Almost five years ago Peter Welch wrote his epic and sad-but-true essay Programming Sucks. I really love his writing and I find the article very interesting and mostly true, but it also contains what I consider a pretty common misconception:
Every programmer occasionally, when nobody’s home, turns off the lights, pours a glass of scotch, puts on some light German electronica, and opens up a file on their computer. It’s a different file for every programmer. Sometimes they wrote it, sometimes they found it and knew they had to save it. They read over the lines, and weep at their beauty, then the tears turn bitter as they remember the rest of the files and the inevitable collapse of all that is good and true in the world.
This file is Good Code. It has sensible and consistent names for functions and variables. It’s concise. It doesn’t do anything obviously stupid. It has never had to live in the wild, or answer to a sales team. It does exactly one, mundane, specific thing, and it does it well. It was written by a single person, and never touched by another. It reads like poetry written by someone over thirty.

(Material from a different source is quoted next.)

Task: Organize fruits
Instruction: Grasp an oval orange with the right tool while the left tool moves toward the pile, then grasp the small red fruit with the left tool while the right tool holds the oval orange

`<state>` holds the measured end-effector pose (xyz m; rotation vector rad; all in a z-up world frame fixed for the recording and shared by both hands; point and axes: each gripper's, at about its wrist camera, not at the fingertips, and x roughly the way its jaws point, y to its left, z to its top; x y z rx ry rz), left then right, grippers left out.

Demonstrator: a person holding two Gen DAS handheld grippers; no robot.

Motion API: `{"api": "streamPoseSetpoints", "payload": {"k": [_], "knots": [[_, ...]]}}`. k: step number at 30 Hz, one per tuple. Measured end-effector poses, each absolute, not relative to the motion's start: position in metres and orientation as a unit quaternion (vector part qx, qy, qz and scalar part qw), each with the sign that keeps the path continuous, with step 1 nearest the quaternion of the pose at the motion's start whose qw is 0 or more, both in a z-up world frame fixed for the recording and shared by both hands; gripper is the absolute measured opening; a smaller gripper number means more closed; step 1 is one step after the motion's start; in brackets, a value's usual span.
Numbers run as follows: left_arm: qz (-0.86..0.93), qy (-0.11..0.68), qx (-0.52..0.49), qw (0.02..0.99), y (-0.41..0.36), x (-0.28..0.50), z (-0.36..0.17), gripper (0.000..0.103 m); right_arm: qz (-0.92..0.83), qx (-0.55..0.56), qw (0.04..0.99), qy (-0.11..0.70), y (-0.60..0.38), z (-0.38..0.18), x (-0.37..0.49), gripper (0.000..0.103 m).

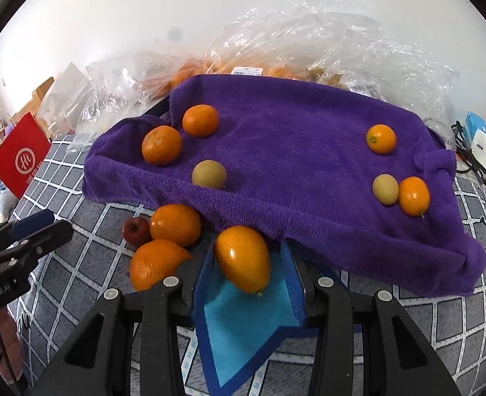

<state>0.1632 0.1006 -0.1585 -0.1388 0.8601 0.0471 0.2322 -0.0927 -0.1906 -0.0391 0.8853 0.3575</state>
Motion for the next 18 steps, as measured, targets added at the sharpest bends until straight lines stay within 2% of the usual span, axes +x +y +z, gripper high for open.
{"api": "streamPoseSetpoints", "payload": {"k": [1,2,18], "knots": [[0.024,0.416,-0.065,0.907,0.100,0.163,-0.158,0.051,0.173,-0.017,0.887,0.427,-0.093,-0.191,0.233,0.033],[0.024,0.415,-0.063,0.907,0.099,0.163,-0.158,0.051,0.176,-0.013,0.885,0.430,-0.093,-0.192,0.234,0.032],[0.020,0.412,-0.058,0.909,0.095,0.161,-0.156,0.051,0.116,-0.030,0.901,0.416,-0.139,-0.184,0.211,0.032]]}}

I used to share that idealistic vision of our job: code can be something beautiful and poetic, and can take us to other worlds of perfection and simplicity, like a symphony that makes objects dance and magic happen by directing a choreography of data flowing along the methods.
But nobody really cares.
Even if it’s beautiful in the theory.
A program has to solve a problem, a real one if possible, just like books are meant to be read, roads are meant to be driven on, or board games are meant to be played.
And all of that has to happen in the cruel, unglamorous, and unpoetic reality.

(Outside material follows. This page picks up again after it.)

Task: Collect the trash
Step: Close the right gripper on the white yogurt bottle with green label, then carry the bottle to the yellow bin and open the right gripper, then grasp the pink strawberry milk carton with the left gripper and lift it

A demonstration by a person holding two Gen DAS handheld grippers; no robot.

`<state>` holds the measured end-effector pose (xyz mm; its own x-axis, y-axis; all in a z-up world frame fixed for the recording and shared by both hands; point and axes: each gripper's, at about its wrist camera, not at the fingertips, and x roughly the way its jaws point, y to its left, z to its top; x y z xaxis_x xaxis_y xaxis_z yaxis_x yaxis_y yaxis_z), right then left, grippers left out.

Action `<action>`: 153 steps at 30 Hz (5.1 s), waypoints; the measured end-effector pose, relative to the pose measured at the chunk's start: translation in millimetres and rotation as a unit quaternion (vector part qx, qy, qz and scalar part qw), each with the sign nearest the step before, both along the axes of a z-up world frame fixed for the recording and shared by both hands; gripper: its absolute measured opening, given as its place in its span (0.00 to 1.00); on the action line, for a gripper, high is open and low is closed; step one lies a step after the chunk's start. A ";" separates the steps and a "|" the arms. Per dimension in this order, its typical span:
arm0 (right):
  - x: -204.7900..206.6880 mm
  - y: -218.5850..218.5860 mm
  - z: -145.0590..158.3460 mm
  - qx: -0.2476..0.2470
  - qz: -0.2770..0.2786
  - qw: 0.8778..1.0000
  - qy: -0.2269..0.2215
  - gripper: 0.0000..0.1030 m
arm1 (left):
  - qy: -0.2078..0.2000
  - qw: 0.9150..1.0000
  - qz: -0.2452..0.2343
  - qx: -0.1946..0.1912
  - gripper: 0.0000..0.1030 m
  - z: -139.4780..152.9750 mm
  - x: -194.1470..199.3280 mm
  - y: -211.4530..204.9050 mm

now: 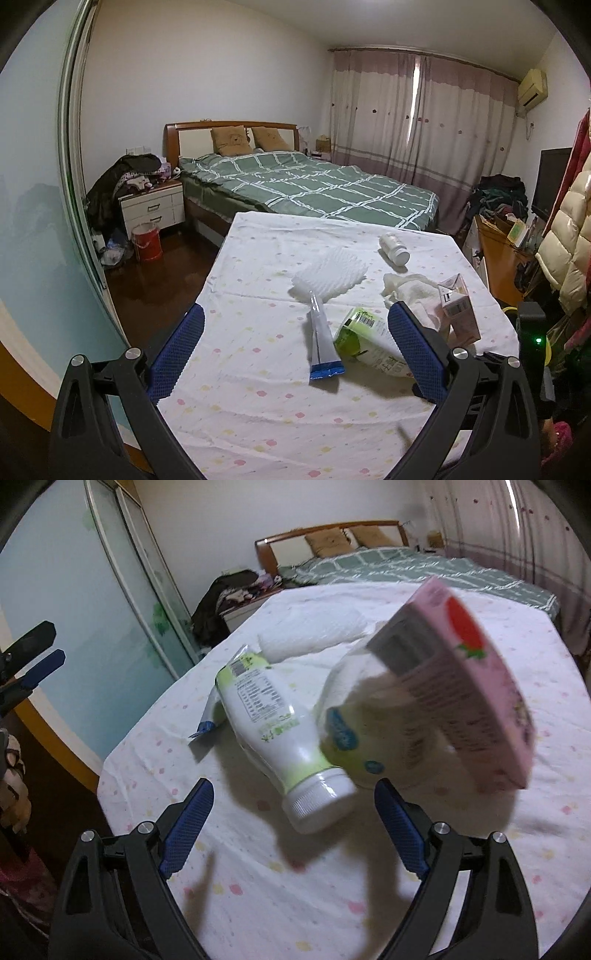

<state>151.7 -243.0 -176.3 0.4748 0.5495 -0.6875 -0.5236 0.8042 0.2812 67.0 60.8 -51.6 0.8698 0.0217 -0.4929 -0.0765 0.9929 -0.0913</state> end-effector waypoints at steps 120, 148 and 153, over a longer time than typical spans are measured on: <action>15.8 -359.3 -2.0 -0.015 -0.400 0.915 -0.045 0.59 | 0.093 0.953 -0.287 -0.016 0.95 -24.1 154.4 -261.8; 5.7 -378.0 -12.8 0.017 -0.406 0.913 -0.036 0.59 | 0.120 0.961 -0.250 0.005 0.57 -71.2 156.5 -312.4; 1.8 -379.3 -11.7 0.020 -0.407 0.912 -0.038 0.59 | 0.115 0.962 -0.245 0.023 0.42 -75.4 157.5 -314.7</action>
<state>153.5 -622.3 -188.0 0.7826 0.0173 -0.6223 0.2241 0.9248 0.3074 224.4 -253.9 -127.0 0.6491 -0.3370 -0.6819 0.3890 0.9175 -0.0832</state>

Books are made of paper and ink. They have to be printed by noisy machines, distributed by polluting trucks, and sold by people who work for money. The number of pages has to be a multiple of 4, the cover can’t be made of marble, and the ink should be black, or dark at the very least.
Let’s say you write a book and in your mind yellow ink represents pure perfection. To you, using plain old-fashioned black ink means bowing down to the market’s ruthlessness. Well, tough luck. You still have to use black ink. It has to be printed and it has to be read by someone. It has to be in touch with reality.